- Activity
What you return should match the listing exactly, minus its images.

————————

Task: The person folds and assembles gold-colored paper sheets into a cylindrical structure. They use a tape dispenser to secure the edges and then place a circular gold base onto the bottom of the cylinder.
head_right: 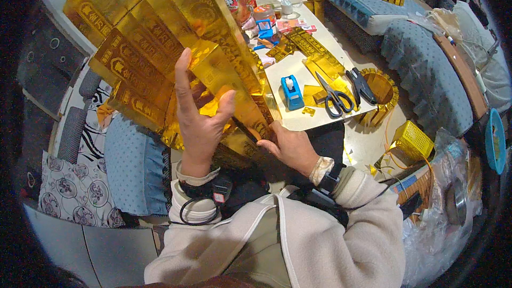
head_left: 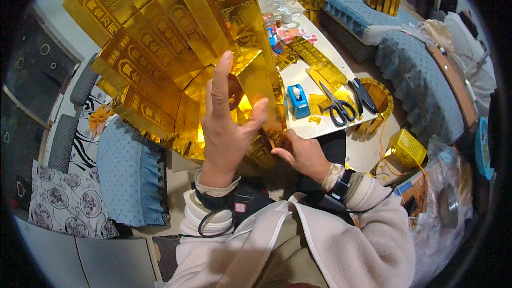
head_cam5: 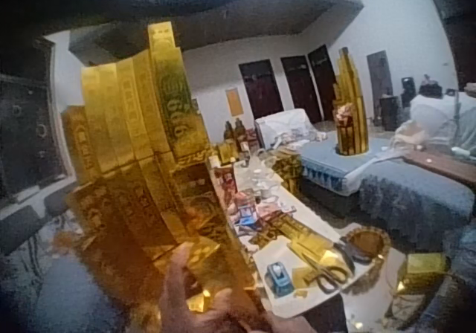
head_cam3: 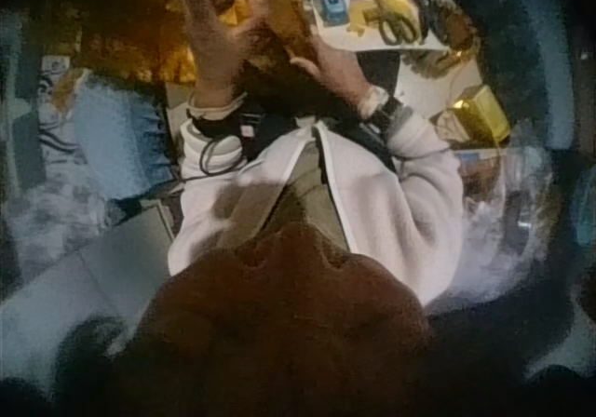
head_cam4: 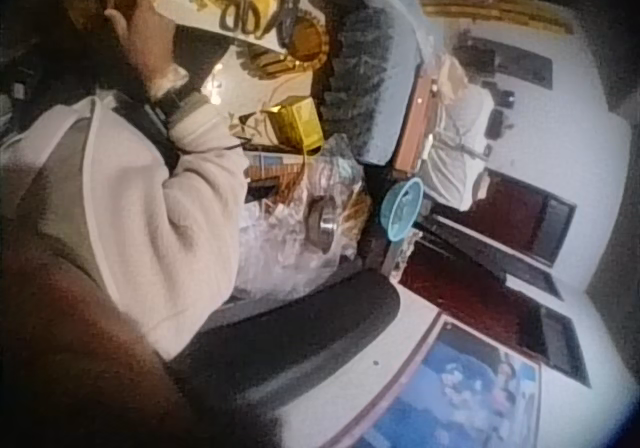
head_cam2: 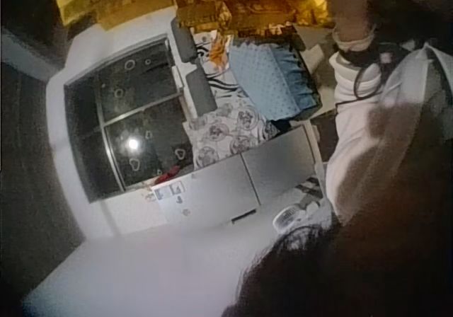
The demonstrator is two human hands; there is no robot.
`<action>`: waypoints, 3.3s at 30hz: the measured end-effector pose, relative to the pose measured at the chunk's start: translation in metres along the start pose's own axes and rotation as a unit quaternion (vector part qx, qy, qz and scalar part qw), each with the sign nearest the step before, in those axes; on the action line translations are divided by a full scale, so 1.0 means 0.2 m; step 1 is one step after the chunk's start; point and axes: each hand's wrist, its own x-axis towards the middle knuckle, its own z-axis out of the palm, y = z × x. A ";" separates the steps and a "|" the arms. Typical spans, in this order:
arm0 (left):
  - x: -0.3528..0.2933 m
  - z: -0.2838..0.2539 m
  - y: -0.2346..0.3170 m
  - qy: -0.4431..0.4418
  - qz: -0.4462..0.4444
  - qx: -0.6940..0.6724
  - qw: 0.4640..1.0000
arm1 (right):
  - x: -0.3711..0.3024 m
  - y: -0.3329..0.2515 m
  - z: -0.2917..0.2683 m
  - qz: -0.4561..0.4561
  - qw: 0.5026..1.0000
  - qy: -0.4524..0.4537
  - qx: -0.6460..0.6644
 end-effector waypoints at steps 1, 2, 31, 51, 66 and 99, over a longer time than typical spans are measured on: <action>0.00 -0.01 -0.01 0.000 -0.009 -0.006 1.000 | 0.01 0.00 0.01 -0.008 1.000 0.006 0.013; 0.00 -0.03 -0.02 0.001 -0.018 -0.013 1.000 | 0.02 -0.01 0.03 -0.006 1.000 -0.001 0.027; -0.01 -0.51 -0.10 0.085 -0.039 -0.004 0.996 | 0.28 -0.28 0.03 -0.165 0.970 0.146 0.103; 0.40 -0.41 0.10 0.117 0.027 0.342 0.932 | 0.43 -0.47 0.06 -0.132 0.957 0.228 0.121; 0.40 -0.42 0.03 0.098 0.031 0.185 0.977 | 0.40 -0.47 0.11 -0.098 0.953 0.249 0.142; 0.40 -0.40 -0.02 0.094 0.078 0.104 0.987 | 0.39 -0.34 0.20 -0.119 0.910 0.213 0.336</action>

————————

- Response area
Task: The person folds and assembles gold-colored paper sheets into a cylindrical structure. They use a tape dispenser to secure the edges and then place a circular gold base onto the bottom of the cylinder.
head_right: 
head_left: 
head_cam5: 
head_cam3: 
head_cam4: 
head_cam2: 
The demonstrator is two human hands; there is no robot.
`<action>`: waypoints, 3.3s at 30hz: the measured end-effector pose, relative to the pose measured at the chunk's start: translation in metres along the start pose's own axes and rotation as a unit quaternion (vector part qx, qy, qz and scalar part qw), each with the sign nearest the step before, in those axes; on the action line translations are divided by a full scale, so 1.0 means 0.2 m; step 1 is one step after the chunk's start; point and axes: each hand's wrist, its own x-axis towards the middle knuckle, its own z-axis out of the palm, y = z × x. A ";" separates the steps and a "|" the arms. Typical spans, in this order:
arm0 (left):
  - x: -0.3528..0.2933 m
  - z: -0.2838..0.2539 m
  - y: -0.2346..0.3170 m
  - qy: -0.4431..0.4418
  - qz: -0.4462..0.4444
  - qx: -0.6940..0.6724
  - qw: 0.4640..1.0000
arm1 (right):
  - x: -0.3711..0.3024 m
  - y: -0.3329..0.2515 m
  - z: -0.2917..0.2683 m
  - qz: -0.4561..0.4561
  - qw: 0.5026..1.0000
  - qy: -0.4524..0.4537
  - qx: -0.6460..0.6644
 end-effector waypoints at steps 1, 2, 31, 51, 66 and 99, over a longer time than typical spans are measured on: <action>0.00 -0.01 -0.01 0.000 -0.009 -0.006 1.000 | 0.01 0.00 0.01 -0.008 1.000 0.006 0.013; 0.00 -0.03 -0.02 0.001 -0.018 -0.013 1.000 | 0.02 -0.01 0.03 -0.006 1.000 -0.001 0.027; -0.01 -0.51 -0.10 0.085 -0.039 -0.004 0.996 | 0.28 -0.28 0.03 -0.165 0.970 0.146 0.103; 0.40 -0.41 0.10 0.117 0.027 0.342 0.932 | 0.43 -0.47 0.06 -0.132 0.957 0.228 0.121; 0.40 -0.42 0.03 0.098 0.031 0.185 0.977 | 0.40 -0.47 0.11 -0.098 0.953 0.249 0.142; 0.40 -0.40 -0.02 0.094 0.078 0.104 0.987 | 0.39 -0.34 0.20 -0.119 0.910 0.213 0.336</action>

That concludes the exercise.